Problem statement >>
Look below for the line holding "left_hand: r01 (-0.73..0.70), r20" and the line holding "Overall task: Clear". Repeat those two and everything between, exactly.
--- START ---
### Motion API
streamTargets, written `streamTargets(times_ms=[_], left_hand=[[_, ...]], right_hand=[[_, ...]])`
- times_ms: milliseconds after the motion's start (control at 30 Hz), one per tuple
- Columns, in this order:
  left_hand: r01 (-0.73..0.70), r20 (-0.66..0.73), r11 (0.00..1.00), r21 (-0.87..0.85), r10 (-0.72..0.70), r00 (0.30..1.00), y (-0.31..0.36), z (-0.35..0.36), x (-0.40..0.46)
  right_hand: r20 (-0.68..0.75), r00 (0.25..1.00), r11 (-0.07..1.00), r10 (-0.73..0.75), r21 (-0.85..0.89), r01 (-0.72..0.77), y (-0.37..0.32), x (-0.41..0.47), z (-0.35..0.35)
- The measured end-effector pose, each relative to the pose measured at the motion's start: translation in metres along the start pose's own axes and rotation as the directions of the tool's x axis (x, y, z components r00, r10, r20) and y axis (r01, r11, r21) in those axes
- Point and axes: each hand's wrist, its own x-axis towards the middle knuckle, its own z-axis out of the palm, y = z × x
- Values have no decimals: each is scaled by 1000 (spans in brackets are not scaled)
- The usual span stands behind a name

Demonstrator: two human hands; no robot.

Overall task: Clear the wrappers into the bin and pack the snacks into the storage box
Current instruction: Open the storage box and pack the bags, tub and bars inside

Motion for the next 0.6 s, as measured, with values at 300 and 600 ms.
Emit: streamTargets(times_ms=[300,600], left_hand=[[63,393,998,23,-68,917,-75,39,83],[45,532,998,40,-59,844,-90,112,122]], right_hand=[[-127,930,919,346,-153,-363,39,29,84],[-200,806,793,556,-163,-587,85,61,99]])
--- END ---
Your solution >>
  left_hand: r01 (-0.73..0.70), r20 (-0.66..0.73), r11 (0.00..1.00), r21 (-0.87..0.85), r10 (-0.72..0.70), r00 (0.30..1.00), y (-0.31..0.36), z (-0.35..0.36), x (-0.40..0.46)
  right_hand: r20 (-0.68..0.75), r00 (0.25..1.00), r11 (-0.07..1.00), r10 (-0.73..0.75), r21 (-0.85..0.89), r01 (-0.72..0.77), y (-0.37..0.32), x (-0.41..0.47), z (-0.35..0.35)
- The measured end-effector pose, each relative to the pose measured at the motion's start: translation in metres along the start pose's own axes and rotation as the directions of the tool's x axis (x, y, z components r00, r10, r20) and y axis (r01, r11, r21) in those axes
- Point and axes: each hand's wrist, its own x-axis towards the middle knuckle, its own z-axis out of the palm, y = z × x
- Values have no decimals: each is scaled by 1000 (spans in brackets are not scaled)
- The usual span stands behind a name

Demonstrator: two human hands; no robot.

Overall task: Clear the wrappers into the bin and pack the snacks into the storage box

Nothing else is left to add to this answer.